- Former name: Symphonie Saint-Charles
- Founded: 1935
- Location: Sherbrooke, Quebec, Canada
- Principal conductor: Stéphane Laforest
- Website: ossherbrooke.com

= Sherbrooke Symphony Orchestra =

Sherbrooke Symphony Orchestra (OSS) (L'Orchestre symphonique de Sherbrooke), is a symphony orchestra based in Sherbrooke, Quebec, Canada, with Université de Sherbrooke as its home.

== History ==
The orchestra's first performance took place on 3 April 1940. Founded by Horace Boux, Sylvio Lacharité and others in 1935 at the Séminaire de Sherbrooke, the orchestra was initially known as the Symphonie Saint-Charles. The first music director was Sylvio Lacharité, who retained that position until 1969.

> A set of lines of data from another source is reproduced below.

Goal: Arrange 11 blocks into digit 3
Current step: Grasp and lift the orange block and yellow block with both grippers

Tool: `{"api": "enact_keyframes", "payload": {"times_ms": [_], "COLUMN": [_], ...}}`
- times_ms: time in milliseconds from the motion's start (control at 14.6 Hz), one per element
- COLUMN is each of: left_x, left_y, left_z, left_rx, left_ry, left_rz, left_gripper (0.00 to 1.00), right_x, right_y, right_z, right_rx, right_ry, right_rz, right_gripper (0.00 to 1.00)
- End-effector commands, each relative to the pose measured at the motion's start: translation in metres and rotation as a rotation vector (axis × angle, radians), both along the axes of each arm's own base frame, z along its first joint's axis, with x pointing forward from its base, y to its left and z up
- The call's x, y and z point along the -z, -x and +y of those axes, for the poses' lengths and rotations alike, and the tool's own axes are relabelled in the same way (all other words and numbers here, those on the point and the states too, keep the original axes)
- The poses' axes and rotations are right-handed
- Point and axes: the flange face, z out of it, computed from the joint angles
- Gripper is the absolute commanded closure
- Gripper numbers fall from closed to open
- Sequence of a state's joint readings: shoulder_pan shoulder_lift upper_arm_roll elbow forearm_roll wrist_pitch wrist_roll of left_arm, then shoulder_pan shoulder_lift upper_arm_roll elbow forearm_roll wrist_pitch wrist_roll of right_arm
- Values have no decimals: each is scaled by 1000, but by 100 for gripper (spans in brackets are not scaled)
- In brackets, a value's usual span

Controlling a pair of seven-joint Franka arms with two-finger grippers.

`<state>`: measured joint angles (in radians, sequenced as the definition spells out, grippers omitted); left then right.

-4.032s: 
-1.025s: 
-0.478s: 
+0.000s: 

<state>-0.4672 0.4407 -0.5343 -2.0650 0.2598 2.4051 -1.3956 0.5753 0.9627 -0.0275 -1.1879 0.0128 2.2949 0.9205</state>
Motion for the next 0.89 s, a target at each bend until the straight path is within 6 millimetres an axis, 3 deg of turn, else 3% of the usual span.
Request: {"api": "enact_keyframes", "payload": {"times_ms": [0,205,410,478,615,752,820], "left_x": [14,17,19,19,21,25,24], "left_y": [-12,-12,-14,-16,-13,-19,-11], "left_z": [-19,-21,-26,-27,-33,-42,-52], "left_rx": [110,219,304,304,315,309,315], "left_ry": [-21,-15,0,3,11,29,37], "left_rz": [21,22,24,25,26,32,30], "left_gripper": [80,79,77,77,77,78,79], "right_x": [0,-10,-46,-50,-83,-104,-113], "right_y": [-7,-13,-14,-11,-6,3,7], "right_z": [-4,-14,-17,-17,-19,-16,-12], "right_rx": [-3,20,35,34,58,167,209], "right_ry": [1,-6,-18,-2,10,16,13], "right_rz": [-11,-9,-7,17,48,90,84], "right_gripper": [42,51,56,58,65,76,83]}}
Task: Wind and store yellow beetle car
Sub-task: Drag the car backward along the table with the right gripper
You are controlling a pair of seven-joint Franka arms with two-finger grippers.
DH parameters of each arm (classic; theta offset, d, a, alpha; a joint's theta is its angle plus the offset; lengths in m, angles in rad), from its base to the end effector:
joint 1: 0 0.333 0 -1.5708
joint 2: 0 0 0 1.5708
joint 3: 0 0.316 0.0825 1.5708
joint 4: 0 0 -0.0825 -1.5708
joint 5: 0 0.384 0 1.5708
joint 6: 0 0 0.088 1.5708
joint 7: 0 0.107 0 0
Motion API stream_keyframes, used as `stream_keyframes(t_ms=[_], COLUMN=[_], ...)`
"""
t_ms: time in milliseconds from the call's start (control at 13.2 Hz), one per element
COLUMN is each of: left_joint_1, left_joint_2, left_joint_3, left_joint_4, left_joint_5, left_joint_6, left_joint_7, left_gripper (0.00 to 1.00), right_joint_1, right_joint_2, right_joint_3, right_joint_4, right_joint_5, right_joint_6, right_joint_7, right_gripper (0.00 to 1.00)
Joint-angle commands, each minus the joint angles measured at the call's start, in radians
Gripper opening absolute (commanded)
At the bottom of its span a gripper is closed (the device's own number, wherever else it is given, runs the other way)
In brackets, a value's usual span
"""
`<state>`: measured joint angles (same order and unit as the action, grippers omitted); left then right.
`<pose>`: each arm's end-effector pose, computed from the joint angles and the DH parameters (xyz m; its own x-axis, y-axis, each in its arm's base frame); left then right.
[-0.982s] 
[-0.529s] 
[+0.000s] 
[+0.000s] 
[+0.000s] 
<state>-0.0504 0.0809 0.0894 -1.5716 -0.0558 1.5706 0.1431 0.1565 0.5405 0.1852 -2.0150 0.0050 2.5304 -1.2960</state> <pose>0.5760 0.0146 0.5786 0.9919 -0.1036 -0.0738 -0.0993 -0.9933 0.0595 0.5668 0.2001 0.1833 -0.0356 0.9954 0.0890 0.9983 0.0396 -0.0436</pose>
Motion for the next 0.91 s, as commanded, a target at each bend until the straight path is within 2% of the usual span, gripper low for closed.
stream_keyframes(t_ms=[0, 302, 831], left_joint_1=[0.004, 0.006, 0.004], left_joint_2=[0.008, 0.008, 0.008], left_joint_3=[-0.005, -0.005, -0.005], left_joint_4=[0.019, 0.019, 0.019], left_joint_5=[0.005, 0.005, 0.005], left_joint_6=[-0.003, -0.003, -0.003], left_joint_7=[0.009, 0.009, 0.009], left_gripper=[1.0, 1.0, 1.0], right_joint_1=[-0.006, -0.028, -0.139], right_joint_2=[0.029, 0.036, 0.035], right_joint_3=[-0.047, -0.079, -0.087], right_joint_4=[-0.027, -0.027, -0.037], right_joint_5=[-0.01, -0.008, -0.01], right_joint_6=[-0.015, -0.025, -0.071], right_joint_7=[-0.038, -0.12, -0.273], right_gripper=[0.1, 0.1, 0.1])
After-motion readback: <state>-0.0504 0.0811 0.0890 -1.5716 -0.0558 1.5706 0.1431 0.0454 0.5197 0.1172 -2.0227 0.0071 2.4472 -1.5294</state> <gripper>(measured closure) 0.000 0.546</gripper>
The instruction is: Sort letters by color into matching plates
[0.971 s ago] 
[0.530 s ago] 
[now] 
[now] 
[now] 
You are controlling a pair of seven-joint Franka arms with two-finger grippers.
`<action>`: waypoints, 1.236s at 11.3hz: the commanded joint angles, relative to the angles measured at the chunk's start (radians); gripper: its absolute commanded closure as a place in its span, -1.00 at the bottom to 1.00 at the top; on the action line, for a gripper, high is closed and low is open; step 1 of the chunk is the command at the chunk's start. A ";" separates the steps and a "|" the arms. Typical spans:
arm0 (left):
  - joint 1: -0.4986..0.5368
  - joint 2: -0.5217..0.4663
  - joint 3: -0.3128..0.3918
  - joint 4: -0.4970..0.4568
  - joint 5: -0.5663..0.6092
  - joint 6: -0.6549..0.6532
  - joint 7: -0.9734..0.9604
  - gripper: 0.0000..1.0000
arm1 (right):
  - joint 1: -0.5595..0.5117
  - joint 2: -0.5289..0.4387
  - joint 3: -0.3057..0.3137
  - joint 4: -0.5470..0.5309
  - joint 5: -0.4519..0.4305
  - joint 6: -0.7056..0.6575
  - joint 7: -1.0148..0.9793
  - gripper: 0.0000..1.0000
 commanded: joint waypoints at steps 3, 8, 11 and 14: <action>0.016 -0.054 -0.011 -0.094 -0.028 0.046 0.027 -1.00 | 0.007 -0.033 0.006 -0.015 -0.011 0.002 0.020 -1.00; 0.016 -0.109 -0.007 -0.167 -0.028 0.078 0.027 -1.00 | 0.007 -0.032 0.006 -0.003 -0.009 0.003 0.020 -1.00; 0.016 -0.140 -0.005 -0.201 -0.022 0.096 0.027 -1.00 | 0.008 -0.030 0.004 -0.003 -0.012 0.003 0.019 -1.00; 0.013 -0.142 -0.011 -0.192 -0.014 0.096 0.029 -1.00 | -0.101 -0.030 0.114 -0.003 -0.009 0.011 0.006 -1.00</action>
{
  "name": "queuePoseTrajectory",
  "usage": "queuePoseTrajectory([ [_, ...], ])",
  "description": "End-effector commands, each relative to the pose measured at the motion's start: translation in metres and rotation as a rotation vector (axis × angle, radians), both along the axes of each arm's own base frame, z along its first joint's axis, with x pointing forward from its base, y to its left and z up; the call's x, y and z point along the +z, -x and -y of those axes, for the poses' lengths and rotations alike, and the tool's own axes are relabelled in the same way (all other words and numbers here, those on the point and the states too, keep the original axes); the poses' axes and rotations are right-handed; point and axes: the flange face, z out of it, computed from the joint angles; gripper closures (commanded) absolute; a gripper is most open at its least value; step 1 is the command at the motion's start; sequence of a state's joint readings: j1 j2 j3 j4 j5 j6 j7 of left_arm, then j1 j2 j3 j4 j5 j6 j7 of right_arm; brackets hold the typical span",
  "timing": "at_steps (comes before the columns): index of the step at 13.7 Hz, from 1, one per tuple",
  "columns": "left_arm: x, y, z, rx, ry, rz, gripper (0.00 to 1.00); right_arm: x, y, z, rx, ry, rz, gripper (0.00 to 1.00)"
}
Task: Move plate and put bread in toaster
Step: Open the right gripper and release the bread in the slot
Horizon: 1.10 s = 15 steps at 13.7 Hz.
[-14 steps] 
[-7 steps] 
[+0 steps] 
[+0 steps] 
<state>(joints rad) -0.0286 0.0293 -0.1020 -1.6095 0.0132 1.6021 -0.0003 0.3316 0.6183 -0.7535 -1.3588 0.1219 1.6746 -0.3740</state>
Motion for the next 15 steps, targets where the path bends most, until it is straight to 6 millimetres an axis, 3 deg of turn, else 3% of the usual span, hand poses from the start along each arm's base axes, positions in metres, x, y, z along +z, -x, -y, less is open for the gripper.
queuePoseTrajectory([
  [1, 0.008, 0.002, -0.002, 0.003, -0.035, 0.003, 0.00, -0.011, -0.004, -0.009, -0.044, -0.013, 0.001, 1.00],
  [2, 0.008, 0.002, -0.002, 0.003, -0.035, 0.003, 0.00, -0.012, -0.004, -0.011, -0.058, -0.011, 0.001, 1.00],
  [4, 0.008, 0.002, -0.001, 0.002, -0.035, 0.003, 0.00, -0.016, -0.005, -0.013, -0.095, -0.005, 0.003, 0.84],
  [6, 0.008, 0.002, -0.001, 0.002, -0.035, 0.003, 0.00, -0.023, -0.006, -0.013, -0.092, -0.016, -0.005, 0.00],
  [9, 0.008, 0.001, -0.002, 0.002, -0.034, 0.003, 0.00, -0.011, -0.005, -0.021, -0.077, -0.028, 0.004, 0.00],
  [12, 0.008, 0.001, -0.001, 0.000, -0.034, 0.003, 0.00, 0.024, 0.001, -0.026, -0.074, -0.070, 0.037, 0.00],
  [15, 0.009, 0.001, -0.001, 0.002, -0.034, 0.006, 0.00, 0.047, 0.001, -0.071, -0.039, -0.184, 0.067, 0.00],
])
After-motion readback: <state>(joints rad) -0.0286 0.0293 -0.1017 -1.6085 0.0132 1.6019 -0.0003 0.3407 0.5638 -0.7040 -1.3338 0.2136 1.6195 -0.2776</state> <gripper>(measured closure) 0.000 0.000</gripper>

On 13 February 1945 the orchestra gave its first concert at the Granada Theater. In 1964 it signed a partnership with the Université de Sherbrooke to perform at the Maurice-O'Bready Theatre.

== Prestations ==
The orchestra usually performs in front of an audience of 1,300, of whom about 700 are members. Since mid-2000, it has given some free concerts in Sherbrooke's downtown and around the Eastern Townships. The orchestra's repertoire is not limited to classical music; it also plays some hommage or thematic representations. In 2007 the Beatles were honoured, and every year a Christmas show is held in December.

== Direction ==
- Sylvio Lacharité (1935–1969)
- Claude Paradis (1969–1976)
- Guy Robitaille, Raymond Dessaints and Pierre Rolland (1976–1977)
- Roland Leduc (1977–1980)
- Brian Ellard (1980–1983)
- Jean-François Sénart (1985–1986)
- Marc David (1988–19??)
- Stéphane Laforest (1998–present)

== Awards ==
- (Late 1990) : Best regional orchestra — Conseil des arts et des lettres du Québec.